In summary, non-ore-related granite porphyry was generated by the partial melting of a single ancient mature lower crust, with its primary magma undergoing fractionation–crystallization during the process of rising and emplacement. In contrast, the crystal tuff of the Elashan Formation originated from the mixing of lower crust material and mantle-derived components and also underwent fractionation–crystallization in the process of magma rising.
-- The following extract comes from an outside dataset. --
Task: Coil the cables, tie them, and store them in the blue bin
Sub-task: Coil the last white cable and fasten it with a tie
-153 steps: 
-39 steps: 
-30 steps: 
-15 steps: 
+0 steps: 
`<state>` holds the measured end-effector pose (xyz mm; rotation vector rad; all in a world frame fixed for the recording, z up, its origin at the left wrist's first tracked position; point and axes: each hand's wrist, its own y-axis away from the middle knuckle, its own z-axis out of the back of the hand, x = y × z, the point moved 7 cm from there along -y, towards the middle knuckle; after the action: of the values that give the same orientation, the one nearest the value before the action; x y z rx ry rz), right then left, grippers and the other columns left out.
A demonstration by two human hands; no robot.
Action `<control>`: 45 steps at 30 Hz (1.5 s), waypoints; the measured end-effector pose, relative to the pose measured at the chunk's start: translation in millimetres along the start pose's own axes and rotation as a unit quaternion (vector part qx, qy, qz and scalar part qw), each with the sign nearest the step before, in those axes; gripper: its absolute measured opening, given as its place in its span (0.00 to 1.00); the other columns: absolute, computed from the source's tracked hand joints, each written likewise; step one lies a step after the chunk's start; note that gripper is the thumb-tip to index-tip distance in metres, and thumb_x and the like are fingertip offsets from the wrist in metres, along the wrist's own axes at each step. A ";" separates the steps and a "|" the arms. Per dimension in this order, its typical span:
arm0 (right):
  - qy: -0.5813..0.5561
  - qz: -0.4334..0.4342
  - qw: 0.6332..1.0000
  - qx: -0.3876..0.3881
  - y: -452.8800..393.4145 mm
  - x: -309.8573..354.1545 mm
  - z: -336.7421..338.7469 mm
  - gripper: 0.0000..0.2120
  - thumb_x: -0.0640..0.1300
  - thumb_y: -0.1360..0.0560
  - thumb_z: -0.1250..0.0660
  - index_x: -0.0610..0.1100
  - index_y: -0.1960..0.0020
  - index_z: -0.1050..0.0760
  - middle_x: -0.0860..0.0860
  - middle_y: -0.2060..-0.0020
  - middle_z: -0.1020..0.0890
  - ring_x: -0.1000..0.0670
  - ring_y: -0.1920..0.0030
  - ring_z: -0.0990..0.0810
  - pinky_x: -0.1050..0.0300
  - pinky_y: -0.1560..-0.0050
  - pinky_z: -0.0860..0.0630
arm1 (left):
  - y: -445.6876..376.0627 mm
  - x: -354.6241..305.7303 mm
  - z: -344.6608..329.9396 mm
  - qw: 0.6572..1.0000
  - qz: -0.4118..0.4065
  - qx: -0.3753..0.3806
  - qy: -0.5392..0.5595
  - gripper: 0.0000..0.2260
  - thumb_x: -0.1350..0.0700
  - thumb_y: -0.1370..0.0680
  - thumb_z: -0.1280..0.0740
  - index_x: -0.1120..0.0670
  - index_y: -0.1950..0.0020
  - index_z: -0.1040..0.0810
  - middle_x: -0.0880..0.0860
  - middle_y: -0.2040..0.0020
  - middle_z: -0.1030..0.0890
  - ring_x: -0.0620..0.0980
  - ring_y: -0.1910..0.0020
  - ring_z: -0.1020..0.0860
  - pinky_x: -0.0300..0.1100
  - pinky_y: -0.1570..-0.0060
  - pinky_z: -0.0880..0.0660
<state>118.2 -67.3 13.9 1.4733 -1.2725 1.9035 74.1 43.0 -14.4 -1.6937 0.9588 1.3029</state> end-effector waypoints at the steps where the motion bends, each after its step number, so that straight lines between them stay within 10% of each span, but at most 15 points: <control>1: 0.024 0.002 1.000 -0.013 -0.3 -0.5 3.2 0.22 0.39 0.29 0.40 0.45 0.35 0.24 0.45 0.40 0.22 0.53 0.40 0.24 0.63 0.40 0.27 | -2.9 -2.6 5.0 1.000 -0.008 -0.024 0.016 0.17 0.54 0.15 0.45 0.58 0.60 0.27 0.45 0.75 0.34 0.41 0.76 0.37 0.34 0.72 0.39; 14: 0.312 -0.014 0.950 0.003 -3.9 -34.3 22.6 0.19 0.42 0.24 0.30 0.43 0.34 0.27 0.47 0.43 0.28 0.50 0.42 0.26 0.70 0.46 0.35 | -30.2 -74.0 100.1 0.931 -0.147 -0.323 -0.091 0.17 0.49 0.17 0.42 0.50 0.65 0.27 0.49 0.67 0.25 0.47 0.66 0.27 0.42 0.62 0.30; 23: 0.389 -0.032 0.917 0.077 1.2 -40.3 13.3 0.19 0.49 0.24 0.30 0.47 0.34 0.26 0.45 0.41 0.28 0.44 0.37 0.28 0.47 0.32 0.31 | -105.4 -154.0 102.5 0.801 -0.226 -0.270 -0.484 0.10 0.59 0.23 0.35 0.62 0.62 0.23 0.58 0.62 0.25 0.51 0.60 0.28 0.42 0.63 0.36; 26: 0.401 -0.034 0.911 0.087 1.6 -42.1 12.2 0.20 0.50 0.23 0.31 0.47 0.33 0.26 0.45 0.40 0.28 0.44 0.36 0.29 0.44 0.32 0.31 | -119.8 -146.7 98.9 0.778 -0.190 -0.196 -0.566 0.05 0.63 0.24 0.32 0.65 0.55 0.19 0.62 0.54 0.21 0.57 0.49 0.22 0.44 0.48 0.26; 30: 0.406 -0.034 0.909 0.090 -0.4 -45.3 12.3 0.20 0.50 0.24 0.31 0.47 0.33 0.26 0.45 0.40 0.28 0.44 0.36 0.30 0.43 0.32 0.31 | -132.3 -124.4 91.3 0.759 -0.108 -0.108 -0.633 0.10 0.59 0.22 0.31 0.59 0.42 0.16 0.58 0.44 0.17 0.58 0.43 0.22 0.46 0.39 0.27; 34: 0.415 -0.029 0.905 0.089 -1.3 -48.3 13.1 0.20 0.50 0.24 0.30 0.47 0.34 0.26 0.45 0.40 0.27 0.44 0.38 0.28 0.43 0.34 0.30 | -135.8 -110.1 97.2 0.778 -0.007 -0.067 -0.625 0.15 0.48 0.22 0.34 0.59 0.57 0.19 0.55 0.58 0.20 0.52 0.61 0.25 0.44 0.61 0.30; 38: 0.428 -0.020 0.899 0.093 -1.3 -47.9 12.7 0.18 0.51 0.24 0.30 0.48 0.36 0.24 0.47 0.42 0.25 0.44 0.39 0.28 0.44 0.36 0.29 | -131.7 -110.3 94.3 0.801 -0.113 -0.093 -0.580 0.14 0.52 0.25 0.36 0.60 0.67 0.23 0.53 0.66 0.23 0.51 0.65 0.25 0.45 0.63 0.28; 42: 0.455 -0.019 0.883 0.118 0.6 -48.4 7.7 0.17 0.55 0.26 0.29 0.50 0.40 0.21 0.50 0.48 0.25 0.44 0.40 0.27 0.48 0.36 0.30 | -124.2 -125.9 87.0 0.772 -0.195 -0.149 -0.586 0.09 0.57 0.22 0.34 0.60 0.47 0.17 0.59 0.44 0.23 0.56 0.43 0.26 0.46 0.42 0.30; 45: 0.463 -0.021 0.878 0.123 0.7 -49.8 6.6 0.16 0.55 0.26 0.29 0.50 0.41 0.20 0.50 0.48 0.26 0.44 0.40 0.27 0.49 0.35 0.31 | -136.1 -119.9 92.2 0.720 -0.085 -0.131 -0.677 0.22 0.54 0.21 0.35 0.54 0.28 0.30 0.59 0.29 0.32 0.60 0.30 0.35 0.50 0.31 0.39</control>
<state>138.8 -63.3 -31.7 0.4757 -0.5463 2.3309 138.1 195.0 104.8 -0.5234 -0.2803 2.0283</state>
To date, many Pb-Ag polymetallic deposits (such as Hariza, Dongshan, Narimalahei, and Zamashan) closely hosted in the continental volcanic rocks of the Elashan Formation have been discovered in the eastern section of the EKOB [29]; therefore, we infer that the acid volcanic rocks of the Elashan Formation, with mixed magma sources, should probably also possess great prospecting potential in the western section of the EKOB.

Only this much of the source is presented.